• [Action item]
Every word of the data must be reproduced in your reply exactly.

Data Start Marker

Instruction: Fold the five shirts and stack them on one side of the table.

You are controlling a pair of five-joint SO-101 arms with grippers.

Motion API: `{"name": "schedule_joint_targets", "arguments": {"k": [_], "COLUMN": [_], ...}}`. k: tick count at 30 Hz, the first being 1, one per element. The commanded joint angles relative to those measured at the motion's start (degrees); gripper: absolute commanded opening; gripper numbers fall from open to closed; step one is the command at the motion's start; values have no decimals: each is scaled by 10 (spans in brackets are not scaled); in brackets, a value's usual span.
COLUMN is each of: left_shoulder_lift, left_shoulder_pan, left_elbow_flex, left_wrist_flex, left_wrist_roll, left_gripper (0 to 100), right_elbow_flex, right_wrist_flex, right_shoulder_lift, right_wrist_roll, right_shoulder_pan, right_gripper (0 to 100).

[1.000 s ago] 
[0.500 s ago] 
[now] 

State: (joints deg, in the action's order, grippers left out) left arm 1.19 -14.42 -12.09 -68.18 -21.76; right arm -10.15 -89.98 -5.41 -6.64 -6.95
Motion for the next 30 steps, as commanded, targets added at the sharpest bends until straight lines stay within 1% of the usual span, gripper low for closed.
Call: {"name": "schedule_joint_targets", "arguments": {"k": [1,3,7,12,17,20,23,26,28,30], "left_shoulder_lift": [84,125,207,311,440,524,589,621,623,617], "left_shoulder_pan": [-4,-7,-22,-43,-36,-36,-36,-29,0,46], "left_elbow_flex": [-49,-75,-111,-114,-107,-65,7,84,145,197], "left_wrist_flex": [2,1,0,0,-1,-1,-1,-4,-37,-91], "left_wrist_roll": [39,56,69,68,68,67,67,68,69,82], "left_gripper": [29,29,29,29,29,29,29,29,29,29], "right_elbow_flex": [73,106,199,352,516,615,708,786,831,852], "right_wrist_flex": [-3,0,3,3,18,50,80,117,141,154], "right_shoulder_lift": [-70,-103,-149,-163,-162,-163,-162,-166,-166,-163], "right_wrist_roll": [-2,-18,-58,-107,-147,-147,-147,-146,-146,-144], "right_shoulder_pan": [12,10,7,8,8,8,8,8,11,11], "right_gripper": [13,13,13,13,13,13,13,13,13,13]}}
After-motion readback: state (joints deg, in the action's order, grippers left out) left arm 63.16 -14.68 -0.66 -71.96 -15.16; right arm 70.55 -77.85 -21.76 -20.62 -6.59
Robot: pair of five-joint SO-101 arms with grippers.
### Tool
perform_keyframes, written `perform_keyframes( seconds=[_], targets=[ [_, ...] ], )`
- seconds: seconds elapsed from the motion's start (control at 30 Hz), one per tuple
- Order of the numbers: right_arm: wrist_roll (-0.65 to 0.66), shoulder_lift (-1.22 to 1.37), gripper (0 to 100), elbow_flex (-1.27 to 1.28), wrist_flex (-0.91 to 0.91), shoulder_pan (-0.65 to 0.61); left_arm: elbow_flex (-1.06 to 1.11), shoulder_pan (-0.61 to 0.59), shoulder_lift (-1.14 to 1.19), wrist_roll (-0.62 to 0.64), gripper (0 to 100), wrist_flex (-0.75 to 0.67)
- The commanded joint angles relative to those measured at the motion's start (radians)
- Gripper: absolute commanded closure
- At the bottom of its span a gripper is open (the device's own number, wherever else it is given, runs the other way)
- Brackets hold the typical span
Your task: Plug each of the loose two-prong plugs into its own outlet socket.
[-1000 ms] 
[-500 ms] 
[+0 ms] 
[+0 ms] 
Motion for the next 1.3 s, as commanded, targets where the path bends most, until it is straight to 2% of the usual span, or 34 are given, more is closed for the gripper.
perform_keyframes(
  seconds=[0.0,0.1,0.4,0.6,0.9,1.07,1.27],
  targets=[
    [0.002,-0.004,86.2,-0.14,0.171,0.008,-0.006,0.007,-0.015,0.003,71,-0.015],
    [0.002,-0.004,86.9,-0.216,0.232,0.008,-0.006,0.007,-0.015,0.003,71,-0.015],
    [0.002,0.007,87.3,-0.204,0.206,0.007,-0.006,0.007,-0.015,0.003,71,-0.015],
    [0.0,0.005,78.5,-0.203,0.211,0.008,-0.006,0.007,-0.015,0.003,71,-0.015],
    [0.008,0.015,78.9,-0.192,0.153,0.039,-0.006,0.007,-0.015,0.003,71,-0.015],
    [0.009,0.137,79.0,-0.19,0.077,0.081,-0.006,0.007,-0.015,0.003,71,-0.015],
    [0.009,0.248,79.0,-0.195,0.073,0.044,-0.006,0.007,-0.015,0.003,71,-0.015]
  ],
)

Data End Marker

• [Exercise output]
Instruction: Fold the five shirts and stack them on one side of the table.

You are controlling a pair of five-joint SO-101 arms with grippers.

Motion API: `{"name": "schedule_joint_targets", "arguments": {"k": [_], "COLUMN": [_], ...}}`. k: tick count at 30 Hz, the first being 1, one per element. The commanded joint angles relative to those measured at the motion's start (degrees); gripper: absolute commanded opening; gripper numbers fall from open to closed; step one is the command at the motion's start; values have no decimals: each is scaled by 10 (spans in brackets are not scaled); in brackets, a value's usual span.
COLUMN is each of: left_shoulder_lift, left_shoulder_pan, left_elbow_flex, left_wrist_flex, left_wrist_roll, left_gripper (0 to 100), right_elbow_flex, right_wrist_flex, right_shoulder_lift, right_wrist_roll, right_shoulder_pan, right_gripper (0 to 100).

[1.000 s ago] 
[0.500 s ago] 
[now] 

State: (joints deg, in the action's order, grippers left out) left arm 1.19 -14.42 -12.09 -68.18 -21.76; right arm -10.15 -89.98 -5.41 -6.64 -6.95
Motion for the next 30 steps, as commanded, targets added at the sharpest bends until straight lines stay within 1% of the usual span, gripper low for closed.
Call: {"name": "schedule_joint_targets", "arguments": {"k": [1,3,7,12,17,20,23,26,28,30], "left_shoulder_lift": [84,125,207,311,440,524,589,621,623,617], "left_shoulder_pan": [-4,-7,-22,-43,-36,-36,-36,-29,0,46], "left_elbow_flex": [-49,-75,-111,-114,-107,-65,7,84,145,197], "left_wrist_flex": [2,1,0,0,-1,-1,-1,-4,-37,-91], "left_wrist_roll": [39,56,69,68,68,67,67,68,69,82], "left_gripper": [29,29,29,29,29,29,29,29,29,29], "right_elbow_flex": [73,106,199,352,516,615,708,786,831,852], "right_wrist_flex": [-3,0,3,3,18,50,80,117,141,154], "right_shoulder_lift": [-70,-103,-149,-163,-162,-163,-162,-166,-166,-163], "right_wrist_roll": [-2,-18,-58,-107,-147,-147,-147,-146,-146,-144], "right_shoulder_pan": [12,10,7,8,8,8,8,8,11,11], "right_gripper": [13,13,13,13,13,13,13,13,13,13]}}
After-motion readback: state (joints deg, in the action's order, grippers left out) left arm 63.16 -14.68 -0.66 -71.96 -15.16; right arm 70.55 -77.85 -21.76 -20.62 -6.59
Robot: pair of five-joint SO-101 arms with grippers.
### Tool
perform_keyframes, written `perform_keyframes( seconds=[_], targets=[ [_, ...] ], )`
- seconds: seconds elapsed from the motion's start (control at 30 Hz), one per tuple
- Order of the numbers: right_arm: wrist_roll (-0.65 to 0.66), shoulder_lift (-1.22 to 1.37), gripper (0 to 100), elbow_flex (-1.27 to 1.28), wrist_flex (-0.91 to 0.91), shoulder_pan (-0.65 to 0.61); left_arm: elbow_flex (-1.06 to 1.11), shoulder_pan (-0.61 to 0.59), shoulder_lift (-1.14 to 1.19), wrist_roll (-0.62 to 0.64), gripper (0 to 100), wrist_flex (-0.75 to 0.67)
- The commanded joint angles relative to those measured at the motion's start (radians)
- Gripper: absolute commanded closure
- At the bottom of its span a gripper is open (the device's own number, wherever else it is given, runs the other way)
- Brackets hold the typical span
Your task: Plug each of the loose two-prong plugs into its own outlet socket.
[-1000 ms] 
[-500 ms] 
[+0 ms] 
[+0 ms] 
Motion for the next 1.3 s, as commanded, targets where the path bends most, until it is straight to 2% of the usual span, or 34 are given, more is closed for the gripper.
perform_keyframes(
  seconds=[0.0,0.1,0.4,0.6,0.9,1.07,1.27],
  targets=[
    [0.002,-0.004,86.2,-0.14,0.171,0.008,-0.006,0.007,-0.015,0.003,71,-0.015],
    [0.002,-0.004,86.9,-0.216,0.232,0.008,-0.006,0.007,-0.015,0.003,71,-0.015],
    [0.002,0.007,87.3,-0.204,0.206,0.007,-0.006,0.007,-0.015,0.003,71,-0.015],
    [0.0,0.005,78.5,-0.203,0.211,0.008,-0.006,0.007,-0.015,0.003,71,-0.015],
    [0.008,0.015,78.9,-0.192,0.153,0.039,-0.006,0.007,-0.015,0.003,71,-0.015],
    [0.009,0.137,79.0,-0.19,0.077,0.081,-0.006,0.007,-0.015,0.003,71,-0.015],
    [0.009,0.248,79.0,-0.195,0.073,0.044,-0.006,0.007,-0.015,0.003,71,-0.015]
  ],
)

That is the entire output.